### Data extract
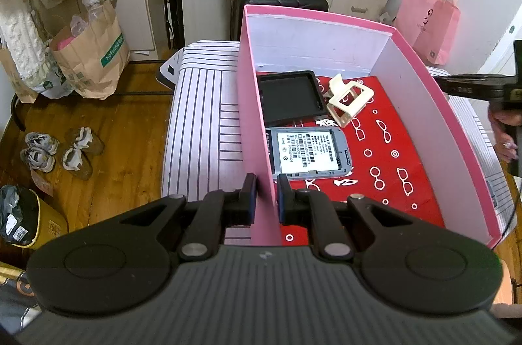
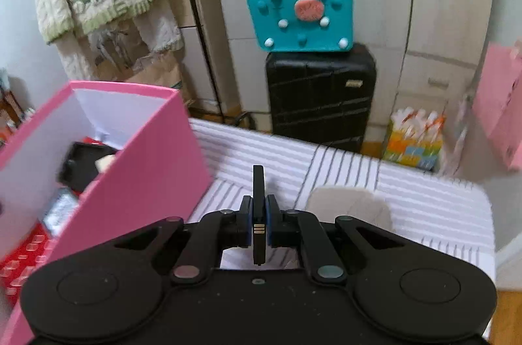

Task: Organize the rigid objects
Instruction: 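Move the right gripper to the small black battery and close on it, then carry the black battery with the right gripper into the pink box and release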

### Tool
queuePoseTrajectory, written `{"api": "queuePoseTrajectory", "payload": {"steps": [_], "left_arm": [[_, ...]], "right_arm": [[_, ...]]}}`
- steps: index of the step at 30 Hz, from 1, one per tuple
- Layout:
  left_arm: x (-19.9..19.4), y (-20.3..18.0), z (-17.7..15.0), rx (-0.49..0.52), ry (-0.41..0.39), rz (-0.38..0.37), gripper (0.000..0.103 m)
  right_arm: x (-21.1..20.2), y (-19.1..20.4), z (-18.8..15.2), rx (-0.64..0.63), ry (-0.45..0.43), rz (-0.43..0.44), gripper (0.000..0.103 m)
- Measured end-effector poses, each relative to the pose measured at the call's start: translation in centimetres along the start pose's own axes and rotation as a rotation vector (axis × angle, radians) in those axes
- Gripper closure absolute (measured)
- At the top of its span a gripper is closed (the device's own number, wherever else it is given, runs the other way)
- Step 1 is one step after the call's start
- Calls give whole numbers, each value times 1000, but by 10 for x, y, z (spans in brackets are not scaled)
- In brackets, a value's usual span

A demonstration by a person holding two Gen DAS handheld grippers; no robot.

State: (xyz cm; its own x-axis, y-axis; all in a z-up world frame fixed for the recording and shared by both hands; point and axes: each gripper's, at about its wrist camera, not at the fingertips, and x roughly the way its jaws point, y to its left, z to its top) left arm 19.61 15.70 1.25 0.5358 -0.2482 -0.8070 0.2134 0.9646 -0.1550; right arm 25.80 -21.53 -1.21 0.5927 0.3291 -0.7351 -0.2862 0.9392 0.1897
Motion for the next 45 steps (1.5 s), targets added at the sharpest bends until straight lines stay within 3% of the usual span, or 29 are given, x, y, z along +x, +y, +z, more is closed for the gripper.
{"api": "queuePoseTrajectory", "payload": {"steps": [4, 12, 16, 20, 26, 33, 42, 45], "left_arm": [[0, 0, 0, 8, 10, 2, 91], [0, -1, 2, 7, 9, -4, 91], [-1, 1, 0, -3, 2, -13, 90], [-1, 2, 0, -2, 2, -12, 90], [-1, 2, 0, 7, 6, -14, 90], [0, 2, 3, 18, 15, -20, 90], [0, 3, 2, 11, 12, -27, 90], [0, 4, 1, 5, 10, -29, 90]], "right_arm": [[-26, 3, -2, 73, -5, 61, 93], [-96, 39, 21, 8, -129, 91, 93], [-111, 63, 29, -30, -114, 198, 93], [-93, 89, 28, -83, -20, 277, 93], [-46, 124, 22, -220, 135, 274, 93], [-14, 137, 24, -302, 288, 299, 93], [2, 144, 25, -393, 331, 243, 93], [0, 150, 24, -459, 277, 155, 87]]}}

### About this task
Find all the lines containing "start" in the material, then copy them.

### Written response
- Measured end-effector poses, each relative to the pose measured at the call's start: translation in centimetres along the start pose's own axes and rotation as a rotation vector (axis × angle, radians) in those axes
- Step 1 is one step after the call's start

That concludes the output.